Opinião

Tipificação penal na nova Lei de Agrotóxicos e a abolitio criminis

Autores

  • Luciano Furtado Loubet

    é promotor de Justiça no estado de Mato Grosso do Sul. Tem mestrado em Direito Ambiental e da Sustentabilidade pela Universidade de Alicante (Espanha) e especialização em Direito Ambiental pela Universidade para o Desenvolvimento da Região do Pantanal e em Direito Tributário pelo Instituto Brasileiro de Estudos Tributários.

  • Giovani Ferri

    é promotor de Justiça no MP-PR coordenador regional do Grupo de Atuação Especializada em Meio Ambiente Habitação e Urbanismo doutorando e mestre em Direito Público pela Unisinos pós-graduado em Direito Ambiental pela Universidade Federal do Paraná (UFPR) e membro da Associação Brasileira do Ministério Público de Meio Ambiente (Abrampa) e da Rede Latino-Americana de Ministério Público Ambiental (Redempa).

27 de março de 2024, 20h39

Recentemente publicamos nesta ConJur uma análise sobre a tipificação penal da nova Lei de Agrotóxicos e sua interação com a revogada Lei Federal nº 7.802/89 e, também, com a Lei de Crimes Ambientais (Lei Federal nº 9.605/98).

Foram apontadas condutas que continuaram típicas, outras que foram modificadas, revogadas, incluindo a aplicação subsidiária da Lei de Crimes Ambientais.

Avançando ainda mais neste tema, impõe-se trazer à discussão da comunidade acadêmica e dos operadores do Direito as possíveis interações da lei penal no tempo em relação às condutas que, praticadas antes da Lei Federal nº 14.785/23, continuarão a ser consideradas crimes, e aquelas em que poderá haver a abolitio criminis.

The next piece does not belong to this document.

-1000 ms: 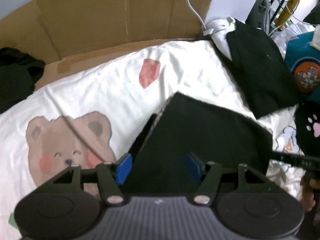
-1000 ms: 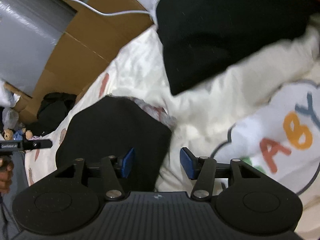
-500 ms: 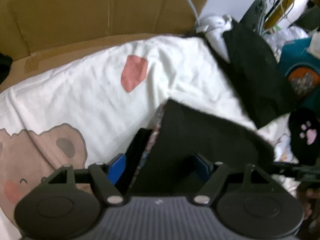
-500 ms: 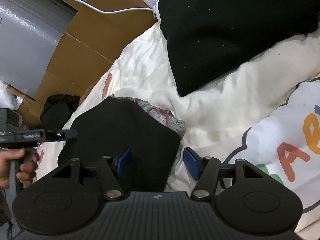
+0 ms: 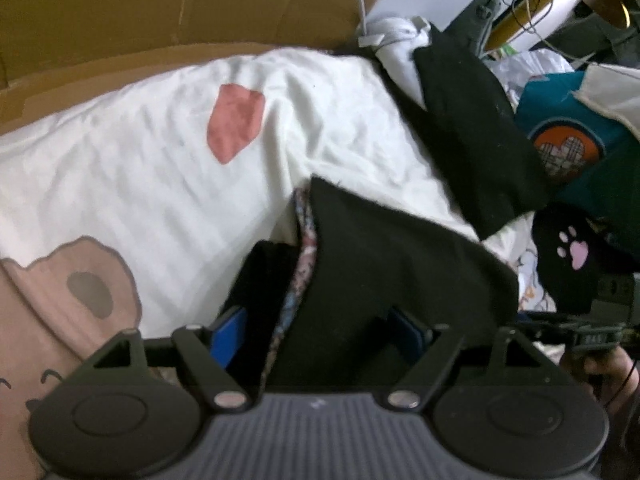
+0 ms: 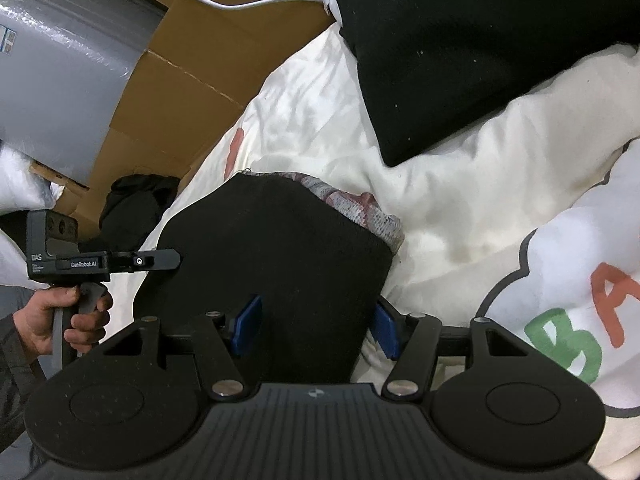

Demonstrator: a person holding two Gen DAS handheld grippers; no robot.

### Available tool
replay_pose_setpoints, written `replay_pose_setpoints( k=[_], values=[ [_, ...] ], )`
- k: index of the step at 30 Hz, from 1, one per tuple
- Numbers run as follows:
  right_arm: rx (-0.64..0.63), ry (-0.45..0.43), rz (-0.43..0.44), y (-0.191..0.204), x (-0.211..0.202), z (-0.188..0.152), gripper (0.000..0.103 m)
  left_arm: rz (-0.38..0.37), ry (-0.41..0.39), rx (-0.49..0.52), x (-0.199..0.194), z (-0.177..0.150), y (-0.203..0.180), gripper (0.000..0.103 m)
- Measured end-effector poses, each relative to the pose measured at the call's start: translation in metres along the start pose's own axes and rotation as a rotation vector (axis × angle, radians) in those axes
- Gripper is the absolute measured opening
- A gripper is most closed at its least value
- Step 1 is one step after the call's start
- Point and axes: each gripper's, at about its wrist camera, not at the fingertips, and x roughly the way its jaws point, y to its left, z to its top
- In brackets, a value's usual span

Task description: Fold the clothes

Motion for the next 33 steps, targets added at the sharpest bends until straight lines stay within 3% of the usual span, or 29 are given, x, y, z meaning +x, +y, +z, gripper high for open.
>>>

Artigo 15 da Lei 7.802/1989 e a lei penal no tempo

Para enfrentamento deste tema, inicia-se pelo princípio basilar insculpido no artigo 5º, inciso XXXIX, da Constituição, ao garantir que “não há crime sem lei anterior que o defina, nem pena sem prévia cominação legal”. Trata-se de uma garantia fundamental traduzida pelo Princípio da Legalidade, igualmente previsto no artigo 1º do Código Penal.

Além disto, o artigo 2º do Código Penal determina que “Ninguém pode ser punido por fato que lei posterior deixa de considerar crime, cessando em virtude dela a execução e os efeitos penais da sentença condenatória”.

Trata-se da figura da abolitio criminis, elencada como causa de extinção da punibilidade pelo artigo 107, III, do Código Penal, o qual assegura a impossibilidade de punição criminal em decorrência da retroatividade de lei que não mais considere o fato como criminoso.

Com base nestes pressupostos do Direito Penal é que se exige uma análise do conflito temporal entre as três normas estudadas: a) Lei Federal 7.802/1989; b) Lei Federal  9.605/1998 e c) Lei Federal 14.785/2023.

No tocante aos processos em trâmite, relativos a produtos agrotóxicos, cujas condutas foram enquadradas no artigo 56 da Lei 9.605/1998 por ausência de conduta típica prevista na Lei 7.802/1989, a exemplo das figuras de “importar” e “armazenar”, não há que se discutir a aplicação da lei posterior, já que as penas dos artigos 56 e 57 da nova Lei de Agrotóxicos são mais graves.

Desta forma, não podem retroagir para alcançar situações pretéritas, pois envolvem o fenômeno jurídico da novatio legis in pejus, o qual impede a retroatividade da lei mais severa.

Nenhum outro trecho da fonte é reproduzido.